Wem soll das Recht zustehen, über Leben, Tod oder den Werdegang eines Menschen zu entscheiden? Der Mutter? Dem Vater? Beiden Eltern gemeinschaftlich oder vielleicht dem Staat und seinen Behörden? Die Antwort auf diese Frage müsste auf die Kehrseite der Freiheit verweisen. Das ist die Verantwortung der Handelnden. Eltern tragen ab dem Akt der Zeugung Verantwortung für werdendes Leben. Die Verantwortung vor Gott oder – in der atheistischen und agnostischen Variante – vor dem eigenen Gewissen schränkt die eigene Handlungsfreiheit genau dort ein, wo niemand sofort aufschreit oder messbaren Widerstand leistet.
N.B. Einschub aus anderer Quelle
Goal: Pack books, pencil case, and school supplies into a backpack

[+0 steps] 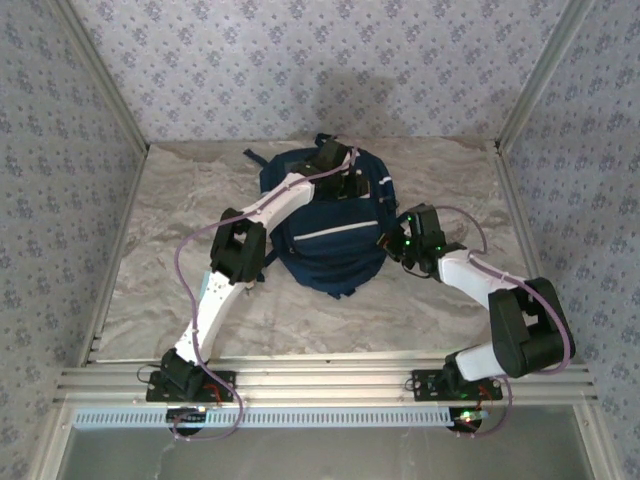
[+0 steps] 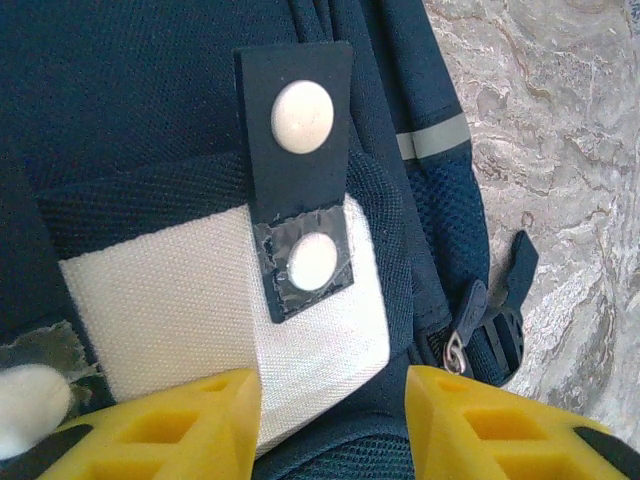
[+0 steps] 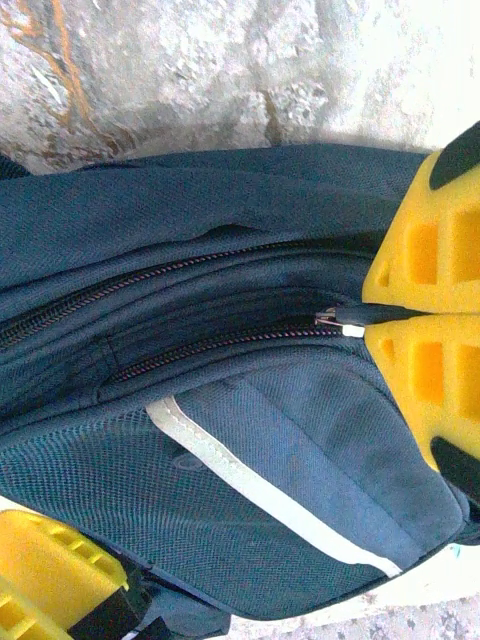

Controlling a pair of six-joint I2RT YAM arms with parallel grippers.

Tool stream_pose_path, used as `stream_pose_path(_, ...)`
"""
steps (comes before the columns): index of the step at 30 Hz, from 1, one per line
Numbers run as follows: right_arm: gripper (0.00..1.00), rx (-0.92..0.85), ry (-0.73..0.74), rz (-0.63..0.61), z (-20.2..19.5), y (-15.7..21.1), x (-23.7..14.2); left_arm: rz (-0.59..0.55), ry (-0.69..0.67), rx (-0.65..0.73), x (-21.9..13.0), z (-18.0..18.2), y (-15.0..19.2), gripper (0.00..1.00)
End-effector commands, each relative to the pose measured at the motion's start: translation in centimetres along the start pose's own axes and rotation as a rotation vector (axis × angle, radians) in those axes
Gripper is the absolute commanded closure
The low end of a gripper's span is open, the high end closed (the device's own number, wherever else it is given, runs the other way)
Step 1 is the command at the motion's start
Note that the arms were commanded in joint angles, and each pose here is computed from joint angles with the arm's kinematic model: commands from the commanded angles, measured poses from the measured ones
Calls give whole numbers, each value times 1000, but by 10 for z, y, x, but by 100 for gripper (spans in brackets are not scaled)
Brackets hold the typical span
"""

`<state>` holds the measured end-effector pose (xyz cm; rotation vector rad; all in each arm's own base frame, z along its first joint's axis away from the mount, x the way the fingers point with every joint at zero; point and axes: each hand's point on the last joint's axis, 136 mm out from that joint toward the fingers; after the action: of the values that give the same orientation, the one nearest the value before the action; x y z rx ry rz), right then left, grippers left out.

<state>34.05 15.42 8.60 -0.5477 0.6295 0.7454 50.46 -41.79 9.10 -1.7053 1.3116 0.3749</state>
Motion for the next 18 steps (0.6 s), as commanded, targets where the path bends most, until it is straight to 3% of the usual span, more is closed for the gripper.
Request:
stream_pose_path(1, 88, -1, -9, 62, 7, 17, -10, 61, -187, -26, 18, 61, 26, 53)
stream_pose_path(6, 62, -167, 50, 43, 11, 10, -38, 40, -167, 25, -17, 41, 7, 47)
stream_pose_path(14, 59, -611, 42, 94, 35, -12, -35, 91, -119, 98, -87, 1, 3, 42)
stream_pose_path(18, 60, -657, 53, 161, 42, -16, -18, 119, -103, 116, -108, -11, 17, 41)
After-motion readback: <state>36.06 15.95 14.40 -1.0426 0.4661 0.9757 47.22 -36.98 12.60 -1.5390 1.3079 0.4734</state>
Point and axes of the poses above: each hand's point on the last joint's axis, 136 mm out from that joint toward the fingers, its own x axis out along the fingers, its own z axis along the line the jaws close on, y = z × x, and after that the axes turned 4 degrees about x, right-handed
Der selbstbesitzende Erwachsene weiß sich zu wehren, wenn er zu einem Tun oder Unterlassen gezwungen wird oder wenn er gar versklavt oder misshandelt werden soll. Doch wer bewahrt einen amerikanischen Säugling vor dem Schicksal, ungewollt als „Sohn“ von Daniel Funke und Jens Spahn aufzuwachsen, ohne Chancen, seine leibliche Mutter jemals kennenzulernen?

Das elementarste Menschenrecht, das Recht auf Leben, als wichtigster Ausfluss des Rechts am eigenen Körper, ist nur dann gewahrt, wenn es auch dem Ungeborenen und dem unmündigen Kind uneingeschränkt zugebilligt wird. Das ungeborene Kind ist Mensch von Anfang an. Abtreibung bleibt daher Tötung menschlichen Lebens. Das Recht am eigenen Körper schließt auch Menschenhandel ohne Einwilligung des Betroffenen aus. Eine libertäre Ethik der Freiheit kann widerspruchsfrei nur dann bestehen, wenn der Ursprung dieser Freiheit, also das menschliche Leben, jeder Verfügbarkeit durch andere Menschen entzogen bleibt. Wie dieser Schutz gerade für ungeborene Menschen und unmündige Kinder bestmöglich organisiert werden kann, muss Gegenstand einer Weiterentwicklung einer werteorientierten Ethik der Freiheit sein, die sich auch immer an dem christlich motivierten Leitsatz orientiert: Nicht alles, was (technisch) machbar ist, ist auch ethisch erlaubt (1. Korinther 10, Vers 23).